(Dataset entries)
"""
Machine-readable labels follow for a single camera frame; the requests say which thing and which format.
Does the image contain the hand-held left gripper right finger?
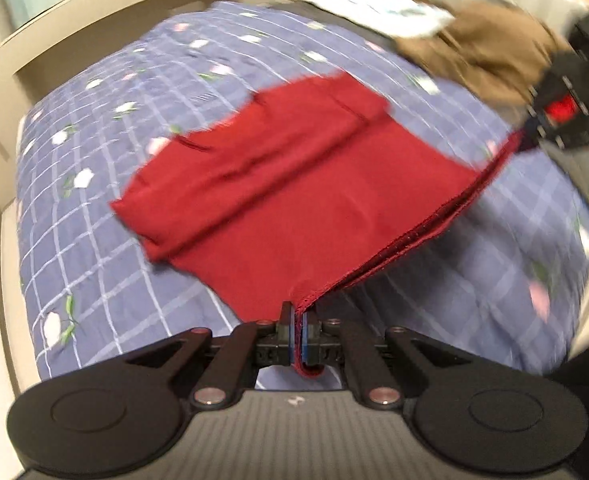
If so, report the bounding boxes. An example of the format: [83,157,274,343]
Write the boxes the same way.
[299,311,476,409]

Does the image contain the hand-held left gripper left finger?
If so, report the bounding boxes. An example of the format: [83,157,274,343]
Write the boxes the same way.
[124,302,296,409]

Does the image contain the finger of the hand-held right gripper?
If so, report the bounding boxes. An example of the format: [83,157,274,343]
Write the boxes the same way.
[513,116,546,155]

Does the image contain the red long-sleeve sweater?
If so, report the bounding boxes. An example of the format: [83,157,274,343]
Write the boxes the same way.
[109,71,526,382]

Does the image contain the brown garment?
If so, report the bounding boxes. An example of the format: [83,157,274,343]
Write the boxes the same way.
[393,0,575,107]

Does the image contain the light blue patterned cloth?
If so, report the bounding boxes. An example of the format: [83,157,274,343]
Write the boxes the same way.
[315,0,456,40]

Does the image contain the blue floral checked quilt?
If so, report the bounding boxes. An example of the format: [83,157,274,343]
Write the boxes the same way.
[14,0,589,392]

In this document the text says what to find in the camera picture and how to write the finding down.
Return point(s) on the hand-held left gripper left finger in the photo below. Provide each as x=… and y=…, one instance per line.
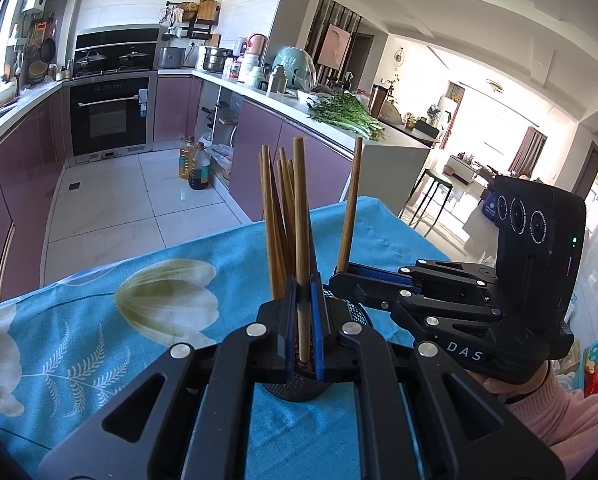
x=291, y=320

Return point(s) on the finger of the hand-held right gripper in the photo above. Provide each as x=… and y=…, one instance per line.
x=369, y=292
x=379, y=272

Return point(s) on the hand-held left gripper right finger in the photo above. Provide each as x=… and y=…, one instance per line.
x=319, y=330

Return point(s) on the black mesh utensil holder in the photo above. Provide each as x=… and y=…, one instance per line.
x=291, y=391

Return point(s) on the red-patterned wooden chopstick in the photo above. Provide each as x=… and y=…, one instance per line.
x=351, y=200

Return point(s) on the bundle of wooden chopsticks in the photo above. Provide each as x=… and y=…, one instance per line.
x=269, y=210

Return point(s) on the person's right hand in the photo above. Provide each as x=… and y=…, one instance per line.
x=509, y=385

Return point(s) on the red curtain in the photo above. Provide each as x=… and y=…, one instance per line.
x=526, y=152

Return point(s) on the green top stool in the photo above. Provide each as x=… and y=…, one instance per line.
x=436, y=176

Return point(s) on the purple base cabinets with vegetables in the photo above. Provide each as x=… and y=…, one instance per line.
x=274, y=160

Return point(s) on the green leafy vegetables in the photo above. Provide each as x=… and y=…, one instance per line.
x=346, y=112

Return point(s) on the blue floral tablecloth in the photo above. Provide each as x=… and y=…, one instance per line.
x=129, y=360

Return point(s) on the dark tumbler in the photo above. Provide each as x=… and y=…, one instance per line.
x=377, y=100

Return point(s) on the dark oil bottle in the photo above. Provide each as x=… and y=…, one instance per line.
x=200, y=172

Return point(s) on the plastic bag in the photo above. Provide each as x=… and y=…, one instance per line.
x=221, y=155

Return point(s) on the yellow oil bottle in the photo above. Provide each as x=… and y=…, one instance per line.
x=185, y=160

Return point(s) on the light green appliance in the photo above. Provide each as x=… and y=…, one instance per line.
x=294, y=67

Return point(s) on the white jar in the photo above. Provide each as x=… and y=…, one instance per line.
x=249, y=67

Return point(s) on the pink kettle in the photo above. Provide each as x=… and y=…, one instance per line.
x=255, y=45

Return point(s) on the black built-in oven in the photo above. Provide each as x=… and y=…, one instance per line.
x=111, y=120

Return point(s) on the stainless steel pot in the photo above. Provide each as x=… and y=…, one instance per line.
x=215, y=59

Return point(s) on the silver box appliance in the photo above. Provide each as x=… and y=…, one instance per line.
x=171, y=57

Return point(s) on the purple base cabinets by sink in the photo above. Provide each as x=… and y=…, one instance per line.
x=24, y=175

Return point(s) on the black cooking pot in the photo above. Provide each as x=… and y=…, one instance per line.
x=89, y=60
x=134, y=57

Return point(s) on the wooden cutting board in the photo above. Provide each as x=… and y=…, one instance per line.
x=208, y=10

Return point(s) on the black range hood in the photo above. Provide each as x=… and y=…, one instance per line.
x=116, y=40

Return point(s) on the woven basket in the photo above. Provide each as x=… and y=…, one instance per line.
x=38, y=71

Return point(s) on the hanging frying pan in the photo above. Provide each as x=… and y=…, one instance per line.
x=47, y=49

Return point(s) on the white bowl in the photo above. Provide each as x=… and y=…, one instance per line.
x=4, y=95

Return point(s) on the wall clock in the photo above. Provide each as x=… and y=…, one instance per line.
x=400, y=57

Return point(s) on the framed wall picture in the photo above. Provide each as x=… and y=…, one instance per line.
x=336, y=45

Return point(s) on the black wall rack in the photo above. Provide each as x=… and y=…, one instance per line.
x=199, y=30

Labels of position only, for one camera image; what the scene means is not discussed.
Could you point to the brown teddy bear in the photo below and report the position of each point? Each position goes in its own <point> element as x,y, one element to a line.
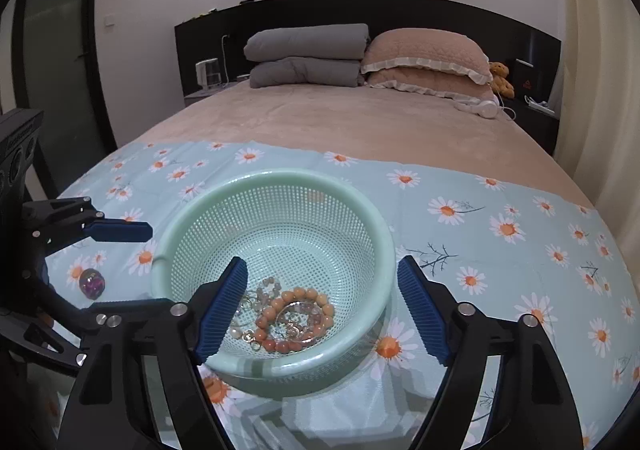
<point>501,78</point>

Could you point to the pink ruffled pillow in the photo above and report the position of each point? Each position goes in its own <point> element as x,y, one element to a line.
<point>440,85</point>
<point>425,53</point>

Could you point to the dark framed glass door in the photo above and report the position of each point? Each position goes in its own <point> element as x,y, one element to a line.
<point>60,55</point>

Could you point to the green plastic mesh basket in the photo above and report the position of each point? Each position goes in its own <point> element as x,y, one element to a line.
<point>310,230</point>

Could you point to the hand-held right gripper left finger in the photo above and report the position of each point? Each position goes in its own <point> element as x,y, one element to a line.
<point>222,310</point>

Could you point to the iridescent pig figurine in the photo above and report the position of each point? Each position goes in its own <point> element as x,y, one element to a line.
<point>92,282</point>

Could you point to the pink bedspread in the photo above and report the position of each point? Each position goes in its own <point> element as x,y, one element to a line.
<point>350,130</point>

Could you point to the upper grey pillow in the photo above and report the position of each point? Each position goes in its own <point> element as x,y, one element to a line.
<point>305,43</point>

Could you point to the black box red triangle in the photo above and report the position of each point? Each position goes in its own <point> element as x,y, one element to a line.
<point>526,80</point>

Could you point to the daisy print blue cloth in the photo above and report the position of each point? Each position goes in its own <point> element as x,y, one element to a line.
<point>500,270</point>

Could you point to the white bedside appliance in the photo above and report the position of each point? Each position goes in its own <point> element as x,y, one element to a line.
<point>209,74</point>

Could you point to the white power strip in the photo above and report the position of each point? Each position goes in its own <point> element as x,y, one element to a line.
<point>542,106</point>

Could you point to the black nightstand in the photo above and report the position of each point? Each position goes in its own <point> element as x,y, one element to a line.
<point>200,96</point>
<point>537,128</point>

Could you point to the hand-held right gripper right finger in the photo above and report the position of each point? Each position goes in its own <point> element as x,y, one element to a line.
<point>422,310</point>

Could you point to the white headphones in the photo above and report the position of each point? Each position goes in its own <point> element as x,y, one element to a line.
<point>482,109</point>

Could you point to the pearl stud earring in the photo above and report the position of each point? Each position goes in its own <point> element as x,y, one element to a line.
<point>236,334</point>

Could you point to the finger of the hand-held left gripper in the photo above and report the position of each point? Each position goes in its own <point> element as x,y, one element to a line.
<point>75,305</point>
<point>117,231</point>

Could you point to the cream curtain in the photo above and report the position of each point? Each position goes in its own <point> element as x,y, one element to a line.
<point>600,55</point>

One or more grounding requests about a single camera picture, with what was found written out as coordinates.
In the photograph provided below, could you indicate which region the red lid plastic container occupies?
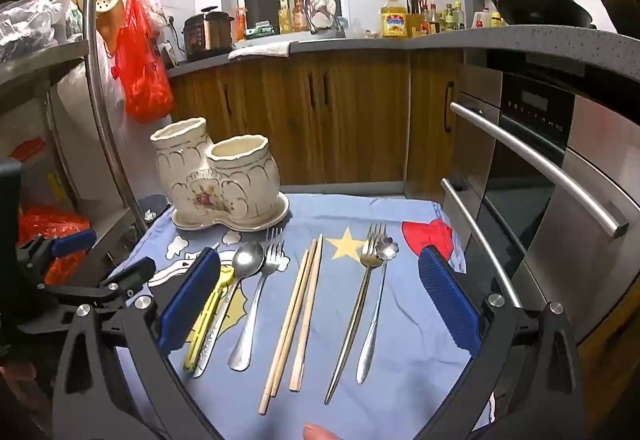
"""
* WHAT TO PRODUCE
From the first line above to the last, copy the records exactly but omit the pictures.

* RESULT OF THE TASK
Machine-readable labels follow for a single camera frame; the requests say which thing and which format.
Does the image contain the hand-held left gripper right finger?
If so, report the bounding boxes. An example of the format: [83,157,274,343]
Write the boxes the same way.
[299,311,476,409]

Does the image contain the hand-held left gripper left finger?
If so, report the bounding boxes. An example of the format: [83,157,274,343]
Write the boxes the same way.
[124,302,296,409]

Does the image contain the finger of the hand-held right gripper?
If so, report the bounding boxes. An example of the format: [83,157,274,343]
Write the boxes the same way.
[513,116,546,155]

Does the image contain the red long-sleeve sweater?
If so, report the bounding boxes. An example of the format: [83,157,274,343]
Write the boxes the same way.
[109,71,526,382]

Does the image contain the brown garment?
If so, report the bounding boxes. An example of the format: [83,157,274,343]
Write the boxes the same way.
[393,0,575,107]

Does the image contain the light blue patterned cloth?
If so, report the bounding boxes. An example of the format: [83,157,274,343]
Write the boxes the same way.
[315,0,456,40]

Does the image contain the blue floral checked quilt?
If so, report the bounding boxes. An example of the format: [83,157,274,343]
Write the boxes the same way.
[14,0,589,392]

In this document the text says what to find in the camera picture and how to write the finding down.
Return point(s) on the hand-held left gripper left finger in the photo below. Provide each as x=… and y=…, one instance per line.
x=291, y=320

Return point(s) on the finger of the hand-held right gripper in the photo above. Provide each as x=… and y=…, one instance per line.
x=369, y=292
x=379, y=272

Return point(s) on the hand-held left gripper right finger in the photo above. Provide each as x=… and y=…, one instance per line.
x=319, y=330

Return point(s) on the black mesh utensil holder in the photo above. Provide each as x=… and y=…, one instance per line.
x=291, y=391

Return point(s) on the red-patterned wooden chopstick in the photo above. Provide each as x=… and y=…, one instance per line.
x=351, y=200

Return point(s) on the bundle of wooden chopsticks in the photo above. Provide each as x=… and y=…, one instance per line.
x=269, y=210

Return point(s) on the person's right hand in the photo above. Provide each as x=… and y=…, one instance per line.
x=509, y=385

Return point(s) on the red curtain in the photo above. Provide each as x=… and y=…, one instance per line.
x=526, y=152

Return point(s) on the green top stool in the photo above. Provide each as x=… and y=…, one instance per line.
x=436, y=176

Return point(s) on the purple base cabinets with vegetables in the photo above. Provide each as x=… and y=…, one instance per line.
x=274, y=160

Return point(s) on the green leafy vegetables in the photo above. Provide each as x=… and y=…, one instance per line.
x=346, y=112

Return point(s) on the blue floral tablecloth in the photo above. Provide each as x=… and y=…, one instance per line.
x=129, y=360

Return point(s) on the dark tumbler in the photo above. Provide each as x=… and y=…, one instance per line.
x=377, y=100

Return point(s) on the dark oil bottle in the photo above. Provide each as x=… and y=…, one instance per line.
x=200, y=172

Return point(s) on the plastic bag in the photo above. Provide each as x=… and y=…, one instance per line.
x=221, y=155

Return point(s) on the yellow oil bottle in the photo above. Provide each as x=… and y=…, one instance per line.
x=185, y=160

Return point(s) on the light green appliance in the photo above. Provide each as x=… and y=…, one instance per line.
x=294, y=67

Return point(s) on the white jar in the photo above. Provide each as x=… and y=…, one instance per line.
x=249, y=67

Return point(s) on the pink kettle in the photo above. Provide each as x=… and y=…, one instance per line.
x=255, y=45

Return point(s) on the black built-in oven in the photo above. Provide each as x=… and y=…, one instance per line.
x=111, y=120

Return point(s) on the stainless steel pot in the photo above. Provide each as x=… and y=…, one instance per line.
x=215, y=59

Return point(s) on the silver box appliance in the photo above. Provide each as x=… and y=…, one instance per line.
x=171, y=57

Return point(s) on the purple base cabinets by sink in the photo above. Provide each as x=… and y=…, one instance per line.
x=24, y=175

Return point(s) on the black cooking pot in the photo above. Provide each as x=… and y=…, one instance per line.
x=89, y=60
x=134, y=57

Return point(s) on the wooden cutting board in the photo above. Provide each as x=… and y=…, one instance per line.
x=208, y=10

Return point(s) on the black range hood in the photo above. Provide each as x=… and y=…, one instance per line.
x=116, y=40

Return point(s) on the woven basket in the photo above. Provide each as x=… and y=…, one instance per line.
x=38, y=71

Return point(s) on the hanging frying pan in the photo above. Provide each as x=… and y=…, one instance per line.
x=47, y=49

Return point(s) on the white bowl in the photo above. Provide each as x=… and y=…, one instance per line.
x=4, y=95

Return point(s) on the wall clock in the photo above. Provide each as x=… and y=…, one instance per line.
x=400, y=57

Return point(s) on the framed wall picture in the photo above. Provide each as x=… and y=…, one instance per line.
x=336, y=45

Return point(s) on the black wall rack in the photo above. Provide each as x=… and y=…, one instance per line.
x=199, y=30

Labels of position only, for one camera image; what the scene means is not discussed.
Could you point to the brown teddy bear in the photo below and report the position of each point? Each position goes in its own <point> element as x,y, one element to a line.
<point>501,78</point>

Could you point to the pink ruffled pillow in the photo above and report the position of each point? Each position goes in its own <point> element as x,y, one element to a line.
<point>440,85</point>
<point>425,53</point>

Could you point to the dark framed glass door in the photo above and report the position of each point? Each position goes in its own <point> element as x,y, one element to a line.
<point>60,55</point>

Could you point to the green plastic mesh basket in the photo above and report the position of each point? Each position goes in its own <point> element as x,y, one element to a line.
<point>310,230</point>

Could you point to the hand-held right gripper left finger in the photo above and report the position of each point? Each position goes in its own <point> element as x,y, one element to a line.
<point>222,310</point>

Could you point to the iridescent pig figurine in the photo above and report the position of each point? Each position goes in its own <point> element as x,y, one element to a line.
<point>92,282</point>

Could you point to the pink bedspread in the photo above and report the position of each point? Each position goes in its own <point> element as x,y, one element to a line.
<point>350,130</point>

Could you point to the upper grey pillow in the photo above and report the position of each point? Each position goes in its own <point> element as x,y, one element to a line.
<point>305,43</point>

Could you point to the black box red triangle in the photo above and report the position of each point? Each position goes in its own <point> element as x,y, one element to a line.
<point>526,80</point>

Could you point to the daisy print blue cloth in the photo above and report the position of each point? Each position goes in its own <point> element as x,y, one element to a line.
<point>500,270</point>

Could you point to the white bedside appliance in the photo above and report the position of each point? Each position goes in its own <point> element as x,y, one element to a line.
<point>209,74</point>

Could you point to the white power strip in the photo above and report the position of each point? Each position goes in its own <point> element as x,y, one element to a line.
<point>542,106</point>

Could you point to the black nightstand in the photo above and report the position of each point? Each position goes in its own <point> element as x,y, one element to a line.
<point>200,96</point>
<point>537,128</point>

Could you point to the hand-held right gripper right finger in the photo above and report the position of each point? Each position goes in its own <point> element as x,y, one element to a line.
<point>422,310</point>

Could you point to the white headphones in the photo above and report the position of each point? Each position goes in its own <point> element as x,y, one element to a line.
<point>482,109</point>

Could you point to the pearl stud earring in the photo above and report the position of each point? Each position goes in its own <point> element as x,y, one element to a line.
<point>236,334</point>

Could you point to the finger of the hand-held left gripper in the photo above and report the position of each point? Each position goes in its own <point> element as x,y, one element to a line.
<point>75,305</point>
<point>117,231</point>

Could you point to the cream curtain in the photo above and report the position of each point? Each position goes in its own <point> element as x,y, one element to a line.
<point>600,55</point>

One or more grounding requests about a single camera picture, with what was found written out as coordinates.
In the photograph provided below, could you indicate which region the red lid plastic container occupies?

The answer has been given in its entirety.